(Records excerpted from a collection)
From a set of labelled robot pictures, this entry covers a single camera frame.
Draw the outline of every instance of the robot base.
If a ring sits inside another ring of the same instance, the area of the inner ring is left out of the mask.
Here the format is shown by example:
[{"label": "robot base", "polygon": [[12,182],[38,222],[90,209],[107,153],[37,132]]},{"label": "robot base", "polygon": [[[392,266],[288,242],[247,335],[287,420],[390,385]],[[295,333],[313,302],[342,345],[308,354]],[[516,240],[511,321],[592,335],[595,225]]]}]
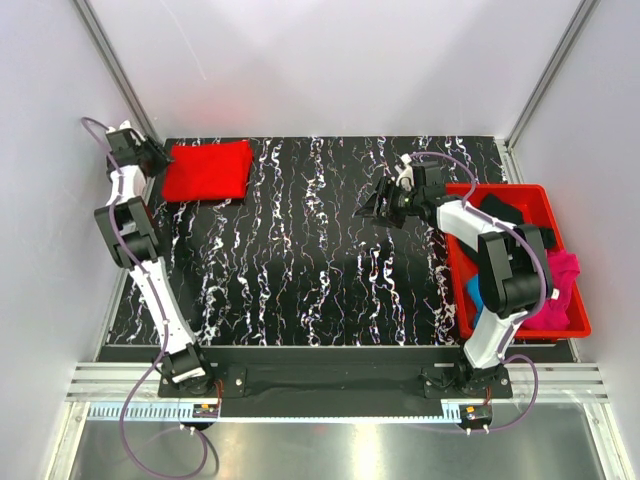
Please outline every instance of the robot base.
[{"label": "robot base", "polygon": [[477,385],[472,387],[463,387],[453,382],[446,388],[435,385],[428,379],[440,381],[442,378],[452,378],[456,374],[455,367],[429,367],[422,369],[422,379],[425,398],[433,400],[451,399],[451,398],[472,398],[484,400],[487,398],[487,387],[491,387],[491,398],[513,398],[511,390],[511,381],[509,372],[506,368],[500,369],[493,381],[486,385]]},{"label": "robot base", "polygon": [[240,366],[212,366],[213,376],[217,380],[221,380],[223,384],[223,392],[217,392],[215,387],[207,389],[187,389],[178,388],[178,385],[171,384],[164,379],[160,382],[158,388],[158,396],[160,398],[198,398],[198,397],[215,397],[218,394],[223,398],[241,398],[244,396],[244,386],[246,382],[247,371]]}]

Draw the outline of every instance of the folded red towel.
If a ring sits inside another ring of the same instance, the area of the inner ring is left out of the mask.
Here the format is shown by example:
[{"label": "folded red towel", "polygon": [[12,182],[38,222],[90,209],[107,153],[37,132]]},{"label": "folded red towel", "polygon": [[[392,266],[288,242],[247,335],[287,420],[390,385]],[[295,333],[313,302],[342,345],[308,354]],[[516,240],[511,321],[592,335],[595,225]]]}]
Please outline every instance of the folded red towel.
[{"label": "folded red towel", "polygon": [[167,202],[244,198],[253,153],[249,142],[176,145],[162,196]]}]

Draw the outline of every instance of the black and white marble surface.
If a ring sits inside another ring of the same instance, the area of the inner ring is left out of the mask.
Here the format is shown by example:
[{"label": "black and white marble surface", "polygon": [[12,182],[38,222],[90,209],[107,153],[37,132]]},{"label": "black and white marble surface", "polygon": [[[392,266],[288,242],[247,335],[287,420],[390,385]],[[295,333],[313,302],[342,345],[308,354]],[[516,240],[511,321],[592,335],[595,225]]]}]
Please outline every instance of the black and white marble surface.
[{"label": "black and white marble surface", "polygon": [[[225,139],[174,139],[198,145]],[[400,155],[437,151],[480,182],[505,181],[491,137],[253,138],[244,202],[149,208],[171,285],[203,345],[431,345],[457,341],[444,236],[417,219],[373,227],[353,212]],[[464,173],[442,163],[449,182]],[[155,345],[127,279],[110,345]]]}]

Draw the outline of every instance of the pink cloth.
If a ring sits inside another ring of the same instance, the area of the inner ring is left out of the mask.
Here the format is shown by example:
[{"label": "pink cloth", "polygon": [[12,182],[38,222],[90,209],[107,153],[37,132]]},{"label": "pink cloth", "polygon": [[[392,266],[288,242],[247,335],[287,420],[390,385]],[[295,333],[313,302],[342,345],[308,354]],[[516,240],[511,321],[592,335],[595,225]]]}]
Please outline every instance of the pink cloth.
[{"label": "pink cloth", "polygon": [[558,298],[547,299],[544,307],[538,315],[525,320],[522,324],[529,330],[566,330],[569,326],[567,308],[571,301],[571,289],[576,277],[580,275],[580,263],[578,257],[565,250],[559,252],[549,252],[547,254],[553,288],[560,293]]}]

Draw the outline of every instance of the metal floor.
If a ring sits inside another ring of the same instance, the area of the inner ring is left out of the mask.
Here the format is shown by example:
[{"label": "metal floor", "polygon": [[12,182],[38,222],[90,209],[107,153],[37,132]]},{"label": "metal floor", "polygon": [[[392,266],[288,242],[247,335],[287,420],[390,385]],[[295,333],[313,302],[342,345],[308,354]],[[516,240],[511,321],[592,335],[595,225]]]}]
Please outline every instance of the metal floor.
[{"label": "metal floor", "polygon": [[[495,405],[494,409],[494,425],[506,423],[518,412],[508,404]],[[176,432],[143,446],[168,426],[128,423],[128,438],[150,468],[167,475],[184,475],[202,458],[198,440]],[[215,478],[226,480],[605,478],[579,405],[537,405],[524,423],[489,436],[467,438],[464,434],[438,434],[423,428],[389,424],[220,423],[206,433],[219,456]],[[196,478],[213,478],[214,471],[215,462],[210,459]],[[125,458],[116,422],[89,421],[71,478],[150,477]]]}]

WHAT IS NEEDED
Return the full set of lines above word for word and with no pictures.

FINISHED EXERCISE
From a set of labelled robot pictures, this entry covers a single camera frame.
Draw the outline of every instance of the robot base.
If a ring sits inside another ring of the same instance, the area of the inner ring is left out of the mask.
Here the format is shown by example:
[{"label": "robot base", "polygon": [[12,182],[38,222],[90,209],[107,153],[37,132]]},{"label": "robot base", "polygon": [[[392,266],[288,242],[247,335],[287,420],[390,385]],[[295,333],[313,302],[342,345],[308,354]],[[516,240],[511,321],[592,335],[595,225]]]}]
Please outline every instance of the robot base.
[{"label": "robot base", "polygon": [[477,385],[472,387],[463,387],[453,382],[446,388],[435,385],[428,379],[440,381],[442,378],[452,378],[456,374],[455,367],[429,367],[422,369],[422,379],[425,398],[433,400],[451,399],[451,398],[472,398],[484,400],[487,398],[487,387],[491,387],[491,398],[513,398],[511,390],[511,381],[509,372],[506,368],[500,369],[493,381],[486,385]]},{"label": "robot base", "polygon": [[240,366],[212,366],[213,376],[217,380],[221,380],[223,384],[223,392],[217,392],[215,387],[207,389],[187,389],[178,388],[178,385],[171,384],[164,379],[160,382],[158,388],[158,396],[160,398],[198,398],[198,397],[215,397],[218,394],[223,398],[241,398],[244,396],[244,386],[246,382],[247,371]]}]

Draw the outline of every instance of the folded red towel.
If a ring sits inside another ring of the same instance, the area of the inner ring is left out of the mask.
Here the format is shown by example:
[{"label": "folded red towel", "polygon": [[12,182],[38,222],[90,209],[107,153],[37,132]]},{"label": "folded red towel", "polygon": [[[392,266],[288,242],[247,335],[287,420],[390,385]],[[295,333],[313,302],[342,345],[308,354]],[[516,240],[511,321],[592,335],[595,225]]]}]
Please outline every instance of the folded red towel.
[{"label": "folded red towel", "polygon": [[167,202],[244,198],[253,153],[249,142],[176,145],[162,196]]}]

Draw the outline of every instance of the black and white marble surface.
If a ring sits inside another ring of the same instance, the area of the inner ring is left out of the mask.
Here the format is shown by example:
[{"label": "black and white marble surface", "polygon": [[12,182],[38,222],[90,209],[107,153],[37,132]]},{"label": "black and white marble surface", "polygon": [[[392,266],[288,242],[247,335],[287,420],[390,385]],[[295,333],[313,302],[342,345],[308,354]],[[516,240],[511,321],[592,335],[595,225]]]}]
Please outline every instance of the black and white marble surface.
[{"label": "black and white marble surface", "polygon": [[[225,139],[174,139],[198,145]],[[400,155],[437,151],[480,182],[505,181],[491,137],[253,138],[244,202],[149,208],[171,285],[203,345],[431,345],[457,341],[444,236],[417,219],[373,227],[353,212]],[[464,173],[442,163],[449,182]],[[155,345],[127,279],[110,345]]]}]

Draw the outline of every instance of the pink cloth.
If a ring sits inside another ring of the same instance, the area of the inner ring is left out of the mask.
Here the format is shown by example:
[{"label": "pink cloth", "polygon": [[12,182],[38,222],[90,209],[107,153],[37,132]]},{"label": "pink cloth", "polygon": [[[392,266],[288,242],[247,335],[287,420],[390,385]],[[295,333],[313,302],[342,345],[308,354]],[[516,240],[511,321],[592,335],[595,225]]]}]
Please outline every instance of the pink cloth.
[{"label": "pink cloth", "polygon": [[558,298],[547,299],[544,307],[538,315],[525,320],[522,324],[529,330],[566,330],[569,326],[567,308],[571,301],[571,289],[576,277],[580,275],[580,263],[578,257],[565,250],[559,252],[549,252],[547,254],[553,288],[560,293]]}]

Draw the outline of every instance of the metal floor.
If a ring sits inside another ring of the same instance, the area of the inner ring is left out of the mask.
Here the format is shown by example:
[{"label": "metal floor", "polygon": [[12,182],[38,222],[90,209],[107,153],[37,132]]},{"label": "metal floor", "polygon": [[[392,266],[288,242],[247,335],[287,420],[390,385]],[[295,333],[313,302],[342,345],[308,354]],[[516,240],[511,321],[592,335],[595,225]]]}]
Please outline every instance of the metal floor.
[{"label": "metal floor", "polygon": [[[495,405],[494,409],[494,425],[506,423],[518,412],[508,404]],[[176,432],[143,446],[168,426],[128,423],[128,438],[150,468],[167,475],[184,475],[202,458],[198,440]],[[215,478],[226,480],[605,478],[579,405],[537,405],[524,423],[489,436],[467,438],[464,434],[438,434],[423,428],[389,424],[220,423],[206,433],[219,456]],[[196,478],[213,478],[214,471],[215,462],[210,459]],[[125,458],[116,422],[89,421],[71,478],[150,477]]]}]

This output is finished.